Kanada (Sanskrit: कणाद, romanized: Kaṇāda), also known as Kashyapa, Ulūka, Kananda and Kanabhuk, was an ancient Indian natural scientist and philosopher who founded the Vaisheshika school of Indian philosophy that also represents the earliest Indian physics.

Estimated to have lived sometime between 6th century to 2nd century BCE, little is known about his life. His traditional name “Kanada” means “atom eater”, and he is known for developing the foundations of an atomistic approach to physics and philosophy in the Sanskrit text Vaiśeṣika Sūtra. His text is also known as Kanada Sutras, or Aphorisms of Kanada.

The school founded by Kanada explains the creation and existence of the universe by proposing an atomistic theory, applying logic and realism, and is one of the earliest known systematic realist ontology in human history. Kanada suggested that everything can be subdivided, but this subdivision cannot go on forever, and there must be smallest entities (parmanu) that cannot be divided, that are eternal, that aggregate in different ways to yield complex substances and bodies with unique identity, a process that involves heat, and this is the basis for all material existence.

He used these ideas with the concept of Atman (soul, Self) to develop a non-theistic means to moksha. If viewed from the prism of physics, his ideas imply a clear role for the observer as independent of the system being studied. Kanada’s ideas were influential on other schools of Hinduism, and over its history became closely associated with the Nyaya school of Hindu philosophy.

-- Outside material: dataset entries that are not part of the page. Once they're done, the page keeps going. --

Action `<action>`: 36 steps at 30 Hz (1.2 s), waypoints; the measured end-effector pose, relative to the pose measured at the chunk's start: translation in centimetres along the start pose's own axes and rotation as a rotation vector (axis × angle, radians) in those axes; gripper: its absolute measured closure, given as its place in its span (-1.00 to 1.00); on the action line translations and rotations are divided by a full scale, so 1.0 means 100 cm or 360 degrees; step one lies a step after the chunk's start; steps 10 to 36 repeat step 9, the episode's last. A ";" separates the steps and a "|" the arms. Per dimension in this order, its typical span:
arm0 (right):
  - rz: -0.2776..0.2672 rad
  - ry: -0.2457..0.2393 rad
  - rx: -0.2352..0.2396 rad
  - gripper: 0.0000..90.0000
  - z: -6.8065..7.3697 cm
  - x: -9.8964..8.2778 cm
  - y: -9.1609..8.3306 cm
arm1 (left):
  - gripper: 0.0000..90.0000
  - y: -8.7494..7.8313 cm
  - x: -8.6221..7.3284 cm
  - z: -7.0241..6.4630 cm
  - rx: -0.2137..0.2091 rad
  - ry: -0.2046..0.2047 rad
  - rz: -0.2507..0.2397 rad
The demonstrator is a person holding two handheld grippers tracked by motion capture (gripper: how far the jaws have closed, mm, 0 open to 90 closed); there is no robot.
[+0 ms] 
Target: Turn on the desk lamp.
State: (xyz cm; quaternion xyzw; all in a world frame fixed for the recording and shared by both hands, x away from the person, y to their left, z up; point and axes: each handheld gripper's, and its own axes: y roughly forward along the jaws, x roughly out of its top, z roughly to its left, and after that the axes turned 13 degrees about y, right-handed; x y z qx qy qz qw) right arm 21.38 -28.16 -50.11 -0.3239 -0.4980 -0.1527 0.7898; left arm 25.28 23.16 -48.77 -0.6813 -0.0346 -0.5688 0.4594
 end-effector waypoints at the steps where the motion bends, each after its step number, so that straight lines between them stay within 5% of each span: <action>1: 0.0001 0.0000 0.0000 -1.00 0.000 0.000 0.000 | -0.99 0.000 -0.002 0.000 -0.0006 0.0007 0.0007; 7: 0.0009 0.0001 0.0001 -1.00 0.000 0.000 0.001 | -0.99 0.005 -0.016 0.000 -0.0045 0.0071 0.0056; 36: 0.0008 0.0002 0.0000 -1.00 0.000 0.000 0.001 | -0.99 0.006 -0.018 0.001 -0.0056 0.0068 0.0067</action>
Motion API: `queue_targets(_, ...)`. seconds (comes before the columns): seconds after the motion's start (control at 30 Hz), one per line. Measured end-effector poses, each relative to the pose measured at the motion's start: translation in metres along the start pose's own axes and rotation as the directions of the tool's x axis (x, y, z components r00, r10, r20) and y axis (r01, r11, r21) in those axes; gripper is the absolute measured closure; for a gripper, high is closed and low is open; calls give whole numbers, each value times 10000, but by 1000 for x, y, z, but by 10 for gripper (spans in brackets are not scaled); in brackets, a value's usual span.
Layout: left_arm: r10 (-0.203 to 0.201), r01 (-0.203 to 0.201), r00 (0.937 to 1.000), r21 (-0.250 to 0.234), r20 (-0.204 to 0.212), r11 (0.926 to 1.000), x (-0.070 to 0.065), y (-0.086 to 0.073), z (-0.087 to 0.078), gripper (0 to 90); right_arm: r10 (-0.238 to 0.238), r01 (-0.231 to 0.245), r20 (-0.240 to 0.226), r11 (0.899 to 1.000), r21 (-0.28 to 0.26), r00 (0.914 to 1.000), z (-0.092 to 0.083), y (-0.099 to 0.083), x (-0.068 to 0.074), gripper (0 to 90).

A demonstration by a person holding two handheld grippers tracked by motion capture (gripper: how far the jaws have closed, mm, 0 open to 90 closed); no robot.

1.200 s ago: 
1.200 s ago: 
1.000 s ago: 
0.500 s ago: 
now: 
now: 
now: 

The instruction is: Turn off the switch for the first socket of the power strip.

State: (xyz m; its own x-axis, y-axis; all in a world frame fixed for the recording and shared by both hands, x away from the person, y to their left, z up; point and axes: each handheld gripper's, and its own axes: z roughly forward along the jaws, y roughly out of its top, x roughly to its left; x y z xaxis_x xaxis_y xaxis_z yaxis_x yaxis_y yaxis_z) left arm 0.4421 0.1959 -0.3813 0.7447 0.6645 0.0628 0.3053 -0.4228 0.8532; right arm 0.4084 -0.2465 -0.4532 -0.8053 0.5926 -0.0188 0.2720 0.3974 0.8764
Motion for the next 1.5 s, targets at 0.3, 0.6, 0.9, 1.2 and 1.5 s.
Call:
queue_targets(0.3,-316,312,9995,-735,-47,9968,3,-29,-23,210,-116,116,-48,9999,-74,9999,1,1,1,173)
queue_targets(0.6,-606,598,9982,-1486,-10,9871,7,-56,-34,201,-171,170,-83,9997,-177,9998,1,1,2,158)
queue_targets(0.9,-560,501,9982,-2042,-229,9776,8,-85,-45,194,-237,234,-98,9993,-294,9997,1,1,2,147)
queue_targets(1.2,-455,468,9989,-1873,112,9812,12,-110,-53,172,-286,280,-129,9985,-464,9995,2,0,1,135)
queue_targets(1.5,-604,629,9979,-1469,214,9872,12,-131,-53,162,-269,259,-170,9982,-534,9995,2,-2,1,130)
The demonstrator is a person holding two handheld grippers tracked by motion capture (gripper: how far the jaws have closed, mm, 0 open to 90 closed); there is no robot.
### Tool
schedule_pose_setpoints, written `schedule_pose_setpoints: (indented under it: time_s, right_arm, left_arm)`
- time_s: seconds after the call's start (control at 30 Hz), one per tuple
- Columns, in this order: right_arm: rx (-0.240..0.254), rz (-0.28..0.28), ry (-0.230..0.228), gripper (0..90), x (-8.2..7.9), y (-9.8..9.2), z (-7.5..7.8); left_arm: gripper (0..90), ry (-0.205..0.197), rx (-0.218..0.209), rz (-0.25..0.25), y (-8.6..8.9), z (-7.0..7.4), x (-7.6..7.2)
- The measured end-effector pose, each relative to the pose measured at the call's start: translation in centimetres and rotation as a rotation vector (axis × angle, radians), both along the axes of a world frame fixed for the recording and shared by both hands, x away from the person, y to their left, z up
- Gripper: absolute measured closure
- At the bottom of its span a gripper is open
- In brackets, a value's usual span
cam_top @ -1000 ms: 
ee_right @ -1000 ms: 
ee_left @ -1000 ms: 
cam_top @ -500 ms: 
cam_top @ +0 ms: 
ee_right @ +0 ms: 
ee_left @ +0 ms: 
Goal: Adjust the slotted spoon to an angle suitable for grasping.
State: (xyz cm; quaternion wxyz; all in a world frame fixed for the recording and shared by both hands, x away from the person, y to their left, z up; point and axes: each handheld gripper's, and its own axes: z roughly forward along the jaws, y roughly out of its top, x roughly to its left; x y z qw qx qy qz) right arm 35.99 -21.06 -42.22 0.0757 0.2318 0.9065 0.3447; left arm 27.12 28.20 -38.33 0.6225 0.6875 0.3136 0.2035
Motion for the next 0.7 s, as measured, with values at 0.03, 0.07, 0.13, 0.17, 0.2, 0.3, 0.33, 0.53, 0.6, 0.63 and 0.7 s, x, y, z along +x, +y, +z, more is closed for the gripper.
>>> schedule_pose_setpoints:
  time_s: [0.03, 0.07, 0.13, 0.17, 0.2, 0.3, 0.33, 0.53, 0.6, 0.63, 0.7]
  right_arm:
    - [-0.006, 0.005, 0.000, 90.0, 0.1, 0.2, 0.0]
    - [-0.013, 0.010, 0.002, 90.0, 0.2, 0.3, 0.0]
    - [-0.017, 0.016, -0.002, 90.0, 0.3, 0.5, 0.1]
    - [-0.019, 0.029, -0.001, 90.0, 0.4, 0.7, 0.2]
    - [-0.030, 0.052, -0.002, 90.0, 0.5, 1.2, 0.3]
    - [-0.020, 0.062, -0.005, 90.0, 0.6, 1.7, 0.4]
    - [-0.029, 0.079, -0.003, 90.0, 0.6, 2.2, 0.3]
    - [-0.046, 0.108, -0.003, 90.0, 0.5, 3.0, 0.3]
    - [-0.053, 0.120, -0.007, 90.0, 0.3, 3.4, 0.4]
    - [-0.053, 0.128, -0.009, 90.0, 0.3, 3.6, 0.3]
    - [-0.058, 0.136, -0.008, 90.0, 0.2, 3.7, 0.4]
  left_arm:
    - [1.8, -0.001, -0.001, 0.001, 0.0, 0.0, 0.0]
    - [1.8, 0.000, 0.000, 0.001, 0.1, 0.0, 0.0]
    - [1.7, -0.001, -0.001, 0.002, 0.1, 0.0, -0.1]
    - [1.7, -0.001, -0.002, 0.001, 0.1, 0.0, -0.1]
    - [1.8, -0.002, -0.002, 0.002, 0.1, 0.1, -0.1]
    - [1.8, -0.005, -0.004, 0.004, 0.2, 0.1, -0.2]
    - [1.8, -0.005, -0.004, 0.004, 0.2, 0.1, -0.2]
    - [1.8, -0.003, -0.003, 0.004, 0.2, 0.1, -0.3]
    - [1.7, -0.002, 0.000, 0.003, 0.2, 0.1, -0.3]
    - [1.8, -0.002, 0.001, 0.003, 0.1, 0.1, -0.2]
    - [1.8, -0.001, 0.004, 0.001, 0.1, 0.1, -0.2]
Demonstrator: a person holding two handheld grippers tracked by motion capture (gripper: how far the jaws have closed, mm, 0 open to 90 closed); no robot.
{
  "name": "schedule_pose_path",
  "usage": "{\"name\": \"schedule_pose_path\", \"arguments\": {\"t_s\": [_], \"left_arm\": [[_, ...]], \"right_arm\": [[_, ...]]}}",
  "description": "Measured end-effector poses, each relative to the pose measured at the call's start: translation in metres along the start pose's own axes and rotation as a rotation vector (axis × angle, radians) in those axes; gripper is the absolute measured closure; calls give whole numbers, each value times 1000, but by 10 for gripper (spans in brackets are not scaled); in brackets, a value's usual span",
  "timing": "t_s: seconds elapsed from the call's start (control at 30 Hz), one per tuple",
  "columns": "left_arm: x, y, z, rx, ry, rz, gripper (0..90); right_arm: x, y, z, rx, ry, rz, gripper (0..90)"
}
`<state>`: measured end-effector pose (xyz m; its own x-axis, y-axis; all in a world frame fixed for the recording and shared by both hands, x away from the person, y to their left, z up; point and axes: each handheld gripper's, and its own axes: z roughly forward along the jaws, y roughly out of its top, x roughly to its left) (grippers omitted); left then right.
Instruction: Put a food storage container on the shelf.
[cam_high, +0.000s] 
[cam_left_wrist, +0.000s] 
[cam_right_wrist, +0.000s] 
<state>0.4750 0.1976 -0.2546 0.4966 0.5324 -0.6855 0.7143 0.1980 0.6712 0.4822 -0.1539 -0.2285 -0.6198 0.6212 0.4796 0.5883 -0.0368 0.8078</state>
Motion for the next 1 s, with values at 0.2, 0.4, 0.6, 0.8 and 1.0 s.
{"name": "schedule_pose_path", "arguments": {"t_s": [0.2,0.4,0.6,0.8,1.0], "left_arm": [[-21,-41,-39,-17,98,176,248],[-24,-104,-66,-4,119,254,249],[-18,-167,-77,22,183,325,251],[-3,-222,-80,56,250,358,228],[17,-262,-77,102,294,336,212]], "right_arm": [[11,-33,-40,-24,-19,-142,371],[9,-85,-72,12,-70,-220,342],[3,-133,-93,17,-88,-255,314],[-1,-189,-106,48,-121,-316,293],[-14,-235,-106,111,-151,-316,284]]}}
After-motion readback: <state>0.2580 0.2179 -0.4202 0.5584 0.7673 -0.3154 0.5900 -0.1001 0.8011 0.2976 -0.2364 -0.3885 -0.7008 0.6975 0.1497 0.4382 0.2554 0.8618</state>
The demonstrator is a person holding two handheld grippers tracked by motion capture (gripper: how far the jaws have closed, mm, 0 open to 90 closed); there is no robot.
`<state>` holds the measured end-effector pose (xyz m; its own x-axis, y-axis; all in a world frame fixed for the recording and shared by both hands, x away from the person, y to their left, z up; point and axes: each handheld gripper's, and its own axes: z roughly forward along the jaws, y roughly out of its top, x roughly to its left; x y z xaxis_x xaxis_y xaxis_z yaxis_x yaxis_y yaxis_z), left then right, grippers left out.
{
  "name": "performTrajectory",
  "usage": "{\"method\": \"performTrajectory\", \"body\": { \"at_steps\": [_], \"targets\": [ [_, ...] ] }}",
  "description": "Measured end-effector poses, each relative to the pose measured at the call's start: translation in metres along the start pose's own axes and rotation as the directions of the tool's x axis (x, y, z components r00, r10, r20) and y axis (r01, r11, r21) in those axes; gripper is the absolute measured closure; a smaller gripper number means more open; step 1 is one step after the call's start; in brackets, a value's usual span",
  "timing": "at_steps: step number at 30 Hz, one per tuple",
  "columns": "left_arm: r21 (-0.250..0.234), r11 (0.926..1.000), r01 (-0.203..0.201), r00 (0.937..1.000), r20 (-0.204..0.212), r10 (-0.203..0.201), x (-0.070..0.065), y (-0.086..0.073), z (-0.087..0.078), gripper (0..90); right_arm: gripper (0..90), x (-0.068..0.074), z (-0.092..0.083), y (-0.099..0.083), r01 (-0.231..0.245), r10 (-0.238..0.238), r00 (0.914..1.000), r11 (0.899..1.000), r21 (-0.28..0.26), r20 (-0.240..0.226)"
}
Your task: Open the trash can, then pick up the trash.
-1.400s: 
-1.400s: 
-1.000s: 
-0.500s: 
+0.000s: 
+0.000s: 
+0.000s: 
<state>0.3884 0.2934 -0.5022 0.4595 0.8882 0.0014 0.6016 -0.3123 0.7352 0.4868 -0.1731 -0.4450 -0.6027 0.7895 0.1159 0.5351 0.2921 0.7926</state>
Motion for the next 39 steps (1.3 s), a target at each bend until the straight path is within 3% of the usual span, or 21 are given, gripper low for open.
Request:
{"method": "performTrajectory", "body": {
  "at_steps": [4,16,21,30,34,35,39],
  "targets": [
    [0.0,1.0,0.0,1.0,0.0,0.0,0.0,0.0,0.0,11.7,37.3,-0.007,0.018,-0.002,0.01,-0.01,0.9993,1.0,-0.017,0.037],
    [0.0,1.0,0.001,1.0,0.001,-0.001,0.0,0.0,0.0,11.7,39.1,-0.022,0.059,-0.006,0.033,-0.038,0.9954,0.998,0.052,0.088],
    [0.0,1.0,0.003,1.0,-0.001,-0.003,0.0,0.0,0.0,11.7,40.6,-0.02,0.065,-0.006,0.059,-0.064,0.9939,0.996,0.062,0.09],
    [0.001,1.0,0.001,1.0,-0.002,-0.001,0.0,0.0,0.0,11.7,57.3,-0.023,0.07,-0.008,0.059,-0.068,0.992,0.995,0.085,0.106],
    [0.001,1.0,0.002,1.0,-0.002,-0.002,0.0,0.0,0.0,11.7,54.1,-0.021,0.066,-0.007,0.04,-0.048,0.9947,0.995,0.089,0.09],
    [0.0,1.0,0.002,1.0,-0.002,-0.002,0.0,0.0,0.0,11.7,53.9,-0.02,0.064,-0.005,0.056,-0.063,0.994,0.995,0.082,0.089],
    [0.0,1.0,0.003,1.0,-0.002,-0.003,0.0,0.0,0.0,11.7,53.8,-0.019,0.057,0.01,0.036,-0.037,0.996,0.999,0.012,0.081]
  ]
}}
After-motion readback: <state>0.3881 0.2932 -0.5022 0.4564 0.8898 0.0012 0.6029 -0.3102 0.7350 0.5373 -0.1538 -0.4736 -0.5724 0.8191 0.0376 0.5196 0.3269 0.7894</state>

Kanada’s system speaks of six properties (padārthas) that are nameable and knowable. He claims that these are sufficient to describe everything in the universe, including observers. These six categories are dravya (substance), guna (quality), karmana (motion), samaya (time), visesa (particular), and samavaya (inherence). There are nine classes of substances (dravya), some of which are atomic, some non-atomic, and others that are all-pervasive.

The ideas of Kanada span a wide range of fields, and they influenced not only philosophy, but possibly scholars in other fields such as Charaka who wrote a medical text that has survived as Charaka Samhita.